Crude oil supplies are down after the United States implemented sanctions against Iran, one of the main OPEC nations, with further restrictions to be established in November. To avoid a price rise, President Trump called on other OPEC nations to increase their oil output to fill the market gap.

Crude oil was $50 per barrel towards the end of 2016, compared to prices between $70 and $80 this year. A cut in OPEC production, arranged by Russia, has steadily driven prices up. OPEC met on Sunday in Algiers with several non-OPEC nations (including Russia) to discuss increased output to lower prices but those present failed to reach an agreement.

President Trump took to Twitter in combative fashion, criticising the OPEC nations for squeezing the market and (ironically) suggesting they are ungrateful for the United States’ help in the past.

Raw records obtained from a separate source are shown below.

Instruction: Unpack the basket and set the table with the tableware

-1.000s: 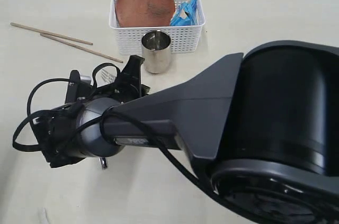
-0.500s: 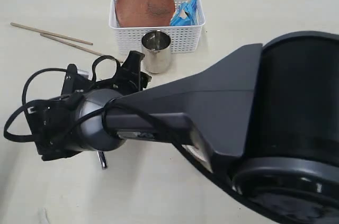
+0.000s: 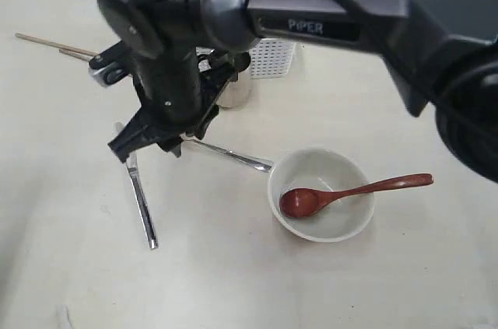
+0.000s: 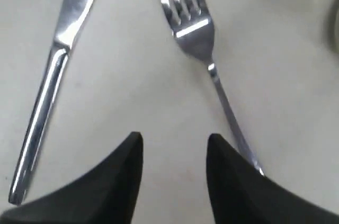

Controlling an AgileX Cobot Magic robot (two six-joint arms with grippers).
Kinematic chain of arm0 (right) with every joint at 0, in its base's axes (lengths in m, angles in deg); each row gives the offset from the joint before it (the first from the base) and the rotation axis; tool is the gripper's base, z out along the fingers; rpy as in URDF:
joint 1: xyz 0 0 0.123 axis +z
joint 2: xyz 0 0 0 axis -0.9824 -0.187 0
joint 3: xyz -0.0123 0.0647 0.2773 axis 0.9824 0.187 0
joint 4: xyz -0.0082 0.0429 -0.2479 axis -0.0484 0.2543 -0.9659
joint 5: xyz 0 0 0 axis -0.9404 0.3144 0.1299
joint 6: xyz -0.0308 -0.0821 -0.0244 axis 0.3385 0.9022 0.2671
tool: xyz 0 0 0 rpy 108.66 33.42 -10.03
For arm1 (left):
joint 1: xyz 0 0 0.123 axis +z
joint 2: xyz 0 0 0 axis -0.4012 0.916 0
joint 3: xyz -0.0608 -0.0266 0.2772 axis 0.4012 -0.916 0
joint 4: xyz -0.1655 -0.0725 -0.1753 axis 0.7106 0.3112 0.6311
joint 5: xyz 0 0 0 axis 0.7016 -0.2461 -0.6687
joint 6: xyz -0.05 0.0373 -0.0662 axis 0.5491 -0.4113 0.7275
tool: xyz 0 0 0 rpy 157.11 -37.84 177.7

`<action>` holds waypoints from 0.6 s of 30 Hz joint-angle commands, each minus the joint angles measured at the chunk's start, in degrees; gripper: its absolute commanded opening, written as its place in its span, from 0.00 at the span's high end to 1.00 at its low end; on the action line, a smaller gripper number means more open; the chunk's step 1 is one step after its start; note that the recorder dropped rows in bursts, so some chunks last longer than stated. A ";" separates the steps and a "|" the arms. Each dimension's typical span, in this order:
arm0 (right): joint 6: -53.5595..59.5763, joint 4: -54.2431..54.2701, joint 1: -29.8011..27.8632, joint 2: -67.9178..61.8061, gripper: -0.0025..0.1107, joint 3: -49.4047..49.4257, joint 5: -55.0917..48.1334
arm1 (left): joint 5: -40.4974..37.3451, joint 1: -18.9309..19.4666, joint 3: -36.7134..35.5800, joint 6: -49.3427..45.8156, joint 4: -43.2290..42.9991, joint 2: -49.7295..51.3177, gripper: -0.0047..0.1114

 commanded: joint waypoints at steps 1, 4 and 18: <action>3.27 1.67 -3.33 0.05 0.60 -0.69 5.02 | 0.46 0.15 -0.09 -0.01 0.12 -0.38 0.96; 3.27 1.47 -3.46 0.05 0.60 -0.69 5.92 | 0.46 0.15 -0.09 -0.01 0.12 -0.38 0.96; 11.61 -1.31 -2.80 -5.92 0.60 -0.69 3.85 | 0.46 0.15 -0.09 -0.01 0.12 -0.38 0.96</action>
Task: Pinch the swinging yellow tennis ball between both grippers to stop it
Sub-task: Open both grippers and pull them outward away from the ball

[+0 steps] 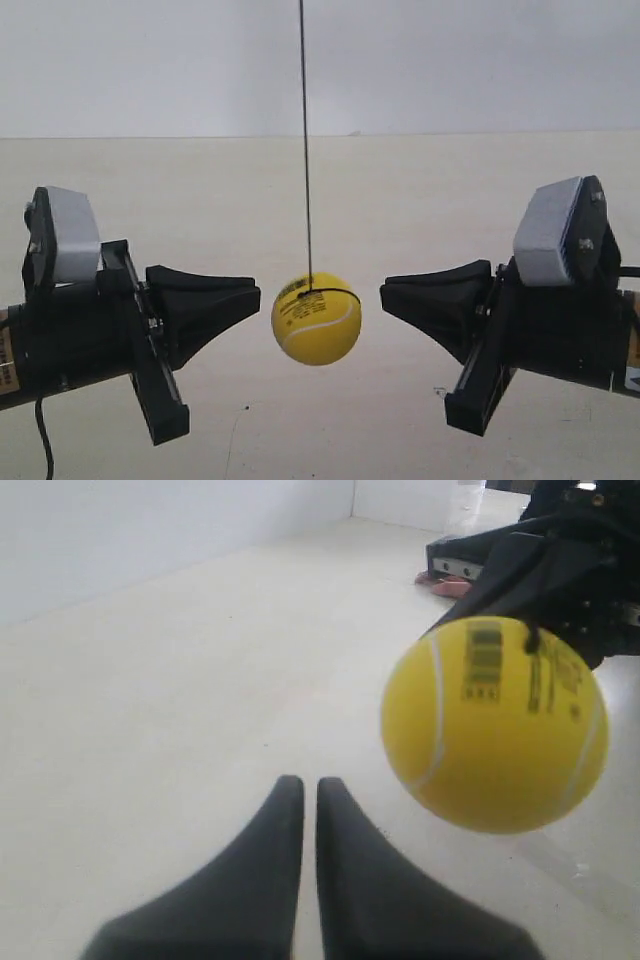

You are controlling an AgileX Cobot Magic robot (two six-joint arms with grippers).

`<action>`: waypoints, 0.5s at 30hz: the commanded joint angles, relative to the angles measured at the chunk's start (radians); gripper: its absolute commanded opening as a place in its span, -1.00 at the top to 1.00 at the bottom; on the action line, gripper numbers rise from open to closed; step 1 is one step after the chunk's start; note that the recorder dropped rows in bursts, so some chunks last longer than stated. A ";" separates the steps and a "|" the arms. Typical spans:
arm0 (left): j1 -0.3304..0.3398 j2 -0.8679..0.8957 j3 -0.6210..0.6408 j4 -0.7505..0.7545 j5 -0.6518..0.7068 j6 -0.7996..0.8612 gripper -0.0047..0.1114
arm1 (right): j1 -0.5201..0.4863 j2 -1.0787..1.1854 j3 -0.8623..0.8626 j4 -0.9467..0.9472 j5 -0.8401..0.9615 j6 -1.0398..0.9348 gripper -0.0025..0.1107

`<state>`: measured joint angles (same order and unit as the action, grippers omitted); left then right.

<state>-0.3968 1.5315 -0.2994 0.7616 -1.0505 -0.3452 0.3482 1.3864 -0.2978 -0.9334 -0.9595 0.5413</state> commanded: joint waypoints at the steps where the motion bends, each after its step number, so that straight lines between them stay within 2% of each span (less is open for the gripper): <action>1: -0.007 0.002 -0.001 -0.022 0.023 -0.002 0.84 | 0.001 0.001 -0.004 0.030 0.038 -0.019 0.96; 6: -0.007 0.002 -0.001 -0.230 0.168 -0.005 0.84 | 0.001 0.001 -0.004 0.177 0.175 -0.019 0.96; 15: -0.007 0.002 0.003 -0.231 0.184 -0.005 0.84 | 0.001 0.001 -0.004 0.187 0.204 -0.019 0.96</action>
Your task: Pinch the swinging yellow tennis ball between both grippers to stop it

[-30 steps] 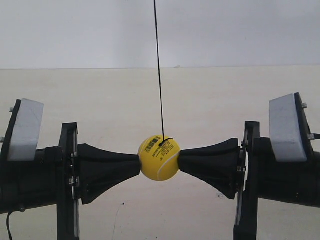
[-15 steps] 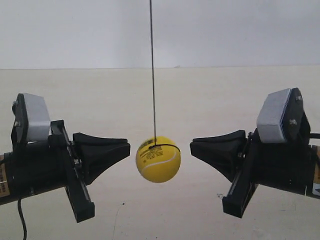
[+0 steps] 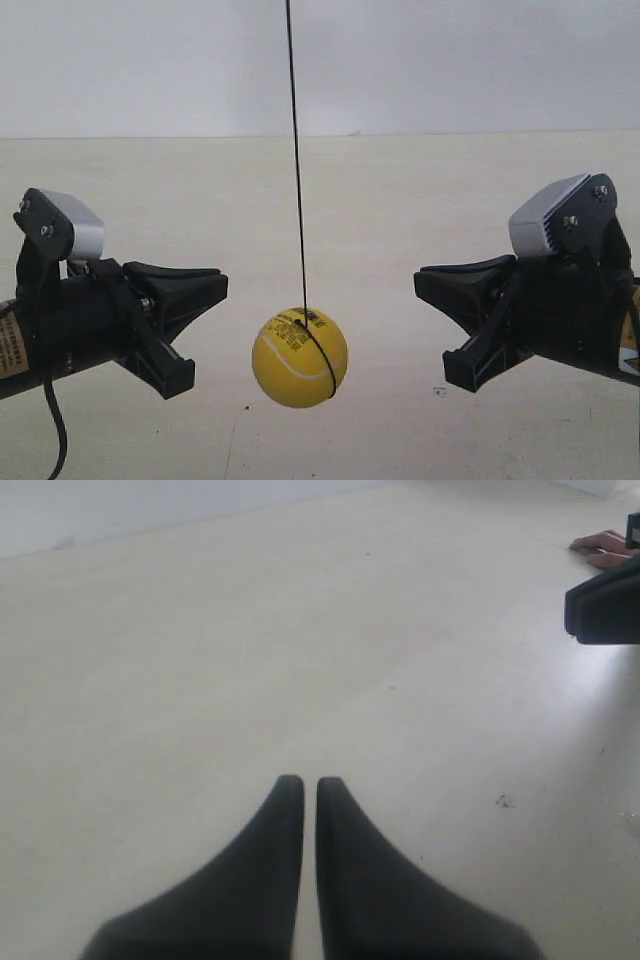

The price rise is the highest for crude oil since November 2014, with the price today currently at $81.87 according to Bloomberg, and there’s plenty of speculation that the price will continue to rise later in the day when the US markets open. Analysts and investors are forecasting continued oil price rises this year and next, with speculation that Brent Crude could spike in price to hit anywhere between $90 and $100 per barrel. The rise would be good for the oil industry, in terms of research and development, but bad for consumers.

Sarah Kent, Oil and Gas Reporter for the Wall Street Journal, tweeted this quote from the Bank of America Merrill Lynch:

Breaking the $90 mark will be the biggest psychological hurdle for Brent Crude, especially when Washington's special envoy for Iran, Brian Hook, came out and said that the United States has “a well-supplied oil market”. Goldman Sachs hold a similar position too, saying that despite a decline in production from Iran they expect other producers to up their production to meet demand, rather than letting prices climb much further, with Russia the most likely candidate to boost output.

The problem for Brent Crude prices, and the key driver in the short-term, is the amount of oil disappearing off the market because of the US sanctions on Iran. So far, the only OPEC nation that has increased output has been Libya, adding an extra 270,000 barrels per day, but Saudi Arabia’s output has declined by 140,000 barrels to negate over half of these gains.

Michael Hewson, chief market analyst at CMC Markets UK, told The Guardian: “Whatever the rights of wrongs of the decision to reimpose sanctions [on Iran] it has had the effect of removing 3 million barrels of output from the global oil supply. Given the cuts to capital expenditure as a result of the slide from $110 in 2014 to the lows of $27 a barrel in 2016, it was always going to be difficult to replace that capacity, at a time when inventories have been declining, and so it has been proved.”


The Future of Oil:

OPEC’s research data is predicting a strong future for Brent Crude despite the evolution of cleaner energy technology, with airlines the primary driver of demand over the next five years – demand that will offset the switch from petrol and diesel to electric cars. At present, 100 million barrels of oil are produced per day. By 2040, the OPEC report expects 112 million. The OPEC annual report pointed to increased future supply to be driven by the USA, China and India, as fracking becomes more prevalent in unlocking previously untouchable resources.